We ramped-up as members of the Development team, joining existing efforts and participating in team workflow. We then oriented ourselves towards the Sales team. We formed a Scrum around their needs, having people from Sales function as Product Owners and as direct stakeholders. Our efforts fitted into the existing Development team’s workflow, but ensured that a significant amount of Sales-specific development tasks were completed in each Sprint cycle. We called our approach “SalesLuv”.

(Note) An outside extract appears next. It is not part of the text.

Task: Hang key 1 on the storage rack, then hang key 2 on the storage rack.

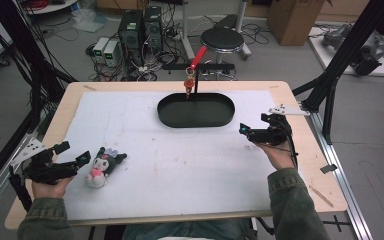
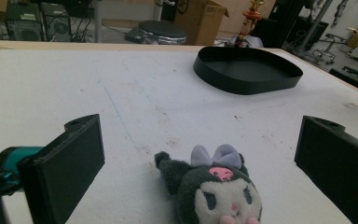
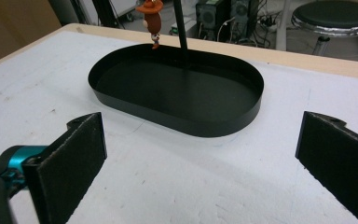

Proven Results / Value Add

The Sales team went from feeling frustrated to feeling liberated. Many seemingly minor items were cleared out of their path, transforming their processes from cumbersome to convenient. Morale went up, followed by revenue.

AMP, with Dynamic Content

Avvo

The Problem

AMP was becoming a major contributor to the ability to attract traffic from search engines. It was important that our client establish AMP versions of key content pages on their platform. But these content pages needed to serve a variable number of ads from an internal ad system. The challenge was to continue to have these ads show on AMP, a framework which imposes a high degree of constraint on page design and attributes.

Our Solution

We built AMP versions of the pages. We had to get creative about how to place a dynamic number of ads on a page that was served with static content in mind. Through the use of AMP caching rules and knowledge about how many ad spaces would be filled per page over future 12-hour periods, we were able to implement a solution that worked with the existing internal ad system.

Proven Results / Value Add

With AMP in place, traffic from search engines saw an immediate and significant uptick. This led to a boost in revenue from ad sales and an increase in search engine ranking.